• WORK INSTRUCTION
Would you give the listing back word for word once its pictures are removed?

Segment Start: PROVIDED MATERIAL

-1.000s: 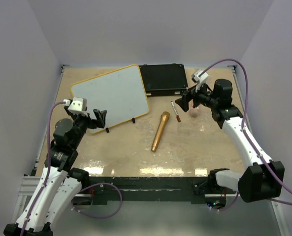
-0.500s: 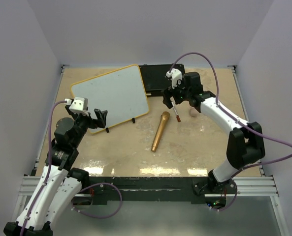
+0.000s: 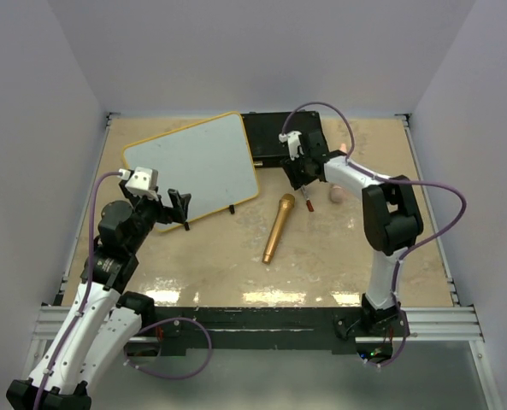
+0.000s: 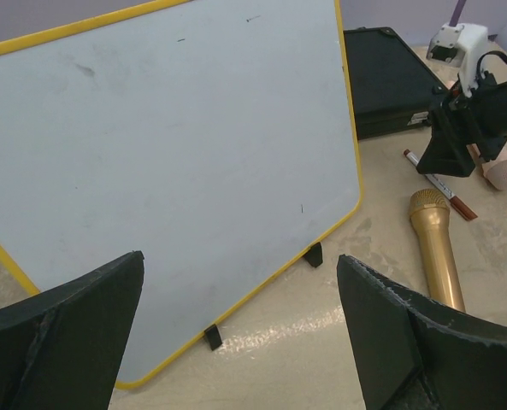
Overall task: Write a sentence on the whiteboard
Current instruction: Pick up the whiteboard marker from the center of the board.
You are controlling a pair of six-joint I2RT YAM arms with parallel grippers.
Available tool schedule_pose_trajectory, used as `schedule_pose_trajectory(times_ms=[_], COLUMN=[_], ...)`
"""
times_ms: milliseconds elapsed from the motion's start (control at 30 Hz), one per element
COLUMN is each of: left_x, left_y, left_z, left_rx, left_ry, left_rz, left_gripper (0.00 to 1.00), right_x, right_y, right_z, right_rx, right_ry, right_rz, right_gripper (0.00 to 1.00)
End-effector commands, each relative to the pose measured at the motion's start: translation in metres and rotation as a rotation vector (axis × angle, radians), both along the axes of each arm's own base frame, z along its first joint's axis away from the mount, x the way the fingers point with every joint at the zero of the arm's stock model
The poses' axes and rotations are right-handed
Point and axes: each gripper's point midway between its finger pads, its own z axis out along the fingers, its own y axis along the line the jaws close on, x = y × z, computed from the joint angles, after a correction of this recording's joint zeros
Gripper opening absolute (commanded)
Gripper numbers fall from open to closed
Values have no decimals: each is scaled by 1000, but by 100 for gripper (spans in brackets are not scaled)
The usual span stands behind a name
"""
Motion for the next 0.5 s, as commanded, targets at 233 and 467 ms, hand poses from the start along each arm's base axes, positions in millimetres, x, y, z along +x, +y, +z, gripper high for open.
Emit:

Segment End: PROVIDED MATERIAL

• ANSWER TO THIS TASK
-1.000s: 
-0.500s: 
+0.000s: 
+0.000s: 
Overall task: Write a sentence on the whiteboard
Current instruction: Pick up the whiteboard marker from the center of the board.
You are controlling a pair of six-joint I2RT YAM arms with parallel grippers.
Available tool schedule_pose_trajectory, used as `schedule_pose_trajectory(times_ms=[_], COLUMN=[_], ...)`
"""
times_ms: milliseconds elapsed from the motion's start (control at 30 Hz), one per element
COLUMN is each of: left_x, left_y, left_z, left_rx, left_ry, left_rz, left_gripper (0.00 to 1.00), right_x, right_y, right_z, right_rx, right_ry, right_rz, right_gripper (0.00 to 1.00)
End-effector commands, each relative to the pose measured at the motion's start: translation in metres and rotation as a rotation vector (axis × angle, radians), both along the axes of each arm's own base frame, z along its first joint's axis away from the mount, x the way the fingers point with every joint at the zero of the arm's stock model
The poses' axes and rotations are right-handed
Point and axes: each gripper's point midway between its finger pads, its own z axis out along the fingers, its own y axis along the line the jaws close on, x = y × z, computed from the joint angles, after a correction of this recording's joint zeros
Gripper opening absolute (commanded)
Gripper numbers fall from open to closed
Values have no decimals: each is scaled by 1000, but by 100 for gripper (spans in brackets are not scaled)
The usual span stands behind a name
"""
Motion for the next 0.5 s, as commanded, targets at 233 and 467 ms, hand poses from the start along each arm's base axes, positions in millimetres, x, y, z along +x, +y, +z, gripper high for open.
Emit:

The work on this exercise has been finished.